─── Data below

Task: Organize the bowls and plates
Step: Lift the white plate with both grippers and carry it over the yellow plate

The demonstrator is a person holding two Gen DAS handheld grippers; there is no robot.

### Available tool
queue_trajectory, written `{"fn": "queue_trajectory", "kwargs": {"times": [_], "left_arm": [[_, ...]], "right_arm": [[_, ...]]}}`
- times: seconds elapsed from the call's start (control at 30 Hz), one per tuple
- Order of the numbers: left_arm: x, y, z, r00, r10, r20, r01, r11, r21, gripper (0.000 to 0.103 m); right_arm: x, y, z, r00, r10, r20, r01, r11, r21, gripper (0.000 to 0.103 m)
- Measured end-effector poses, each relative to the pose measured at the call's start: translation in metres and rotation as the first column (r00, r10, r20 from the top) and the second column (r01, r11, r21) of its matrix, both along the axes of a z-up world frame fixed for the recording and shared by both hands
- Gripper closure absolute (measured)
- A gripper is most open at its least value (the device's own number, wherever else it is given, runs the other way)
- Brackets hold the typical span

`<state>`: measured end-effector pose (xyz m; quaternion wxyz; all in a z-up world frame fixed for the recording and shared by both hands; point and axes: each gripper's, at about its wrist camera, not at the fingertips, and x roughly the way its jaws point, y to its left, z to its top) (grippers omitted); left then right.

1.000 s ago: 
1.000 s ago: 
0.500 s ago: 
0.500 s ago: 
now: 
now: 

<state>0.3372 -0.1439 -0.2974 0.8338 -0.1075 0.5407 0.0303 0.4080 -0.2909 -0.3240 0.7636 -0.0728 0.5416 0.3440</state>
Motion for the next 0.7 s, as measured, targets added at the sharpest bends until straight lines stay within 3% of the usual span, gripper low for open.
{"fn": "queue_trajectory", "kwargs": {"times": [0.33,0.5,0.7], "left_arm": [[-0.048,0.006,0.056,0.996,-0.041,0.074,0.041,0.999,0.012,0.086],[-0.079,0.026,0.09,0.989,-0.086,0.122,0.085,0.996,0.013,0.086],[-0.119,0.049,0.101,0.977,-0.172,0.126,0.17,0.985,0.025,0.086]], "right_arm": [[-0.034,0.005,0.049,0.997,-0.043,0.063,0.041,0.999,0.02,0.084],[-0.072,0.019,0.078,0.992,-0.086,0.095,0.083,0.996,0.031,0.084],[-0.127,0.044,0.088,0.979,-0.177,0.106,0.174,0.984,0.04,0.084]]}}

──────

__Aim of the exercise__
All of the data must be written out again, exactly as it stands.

__Reply to the task__
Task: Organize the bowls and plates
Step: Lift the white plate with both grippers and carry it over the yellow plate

The demonstrator is a person holding two Gen DAS handheld grippers; there is no robot.

### Available tool
queue_trajectory, written `{"fn": "queue_trajectory", "kwargs": {"times": [_], "left_arm": [[_, ...]], "right_arm": [[_, ...]]}}`
- times: seconds elapsed from the call's start (control at 30 Hz), one per tuple
- Order of the numbers: left_arm: x, y, z, r00, r10, r20, r01, r11, r21, gripper (0.000 to 0.103 m); right_arm: x, y, z, r00, r10, r20, r01, r11, r21, gripper (0.000 to 0.103 m)
- Measured end-effector poses, each relative to the pose measured at the call's start: translation in metres and rotation as the first column (r00, r10, r20 from the top) and the second column (r01, r11, r21) of its matrix, both along the axes of a z-up world frame fixed for the recording and shared by both hands
- Gripper closure absolute (measured)
- A gripper is most open at its least value (the device's own number, wherever else it is given, runs the other way)
- Brackets hold the typical span

`<state>`: measured end-effector pose (xyz m; quaternion wxyz; all in a z-up world frame fixed for the recording and shared by both hands; point and axes: each gripper's, at about its wrist camera, not at the fingertips, and x roughly the way its jaws point, y to its left, z to its top) (grippers omitted); left then right.

1.000 s ago: 
1.000 s ago: 
0.500 s ago: 
0.500 s ago: 
now: 
now: 

<state>0.3372 -0.1439 -0.2974 0.8338 -0.1075 0.5407 0.0303 0.4080 -0.2909 -0.3240 0.7636 -0.0728 0.5416 0.3440</state>
Motion for the next 0.7 s, as measured, targets added at the sharpest bends until straight lines stay within 3% of the usual span, gripper low for open.
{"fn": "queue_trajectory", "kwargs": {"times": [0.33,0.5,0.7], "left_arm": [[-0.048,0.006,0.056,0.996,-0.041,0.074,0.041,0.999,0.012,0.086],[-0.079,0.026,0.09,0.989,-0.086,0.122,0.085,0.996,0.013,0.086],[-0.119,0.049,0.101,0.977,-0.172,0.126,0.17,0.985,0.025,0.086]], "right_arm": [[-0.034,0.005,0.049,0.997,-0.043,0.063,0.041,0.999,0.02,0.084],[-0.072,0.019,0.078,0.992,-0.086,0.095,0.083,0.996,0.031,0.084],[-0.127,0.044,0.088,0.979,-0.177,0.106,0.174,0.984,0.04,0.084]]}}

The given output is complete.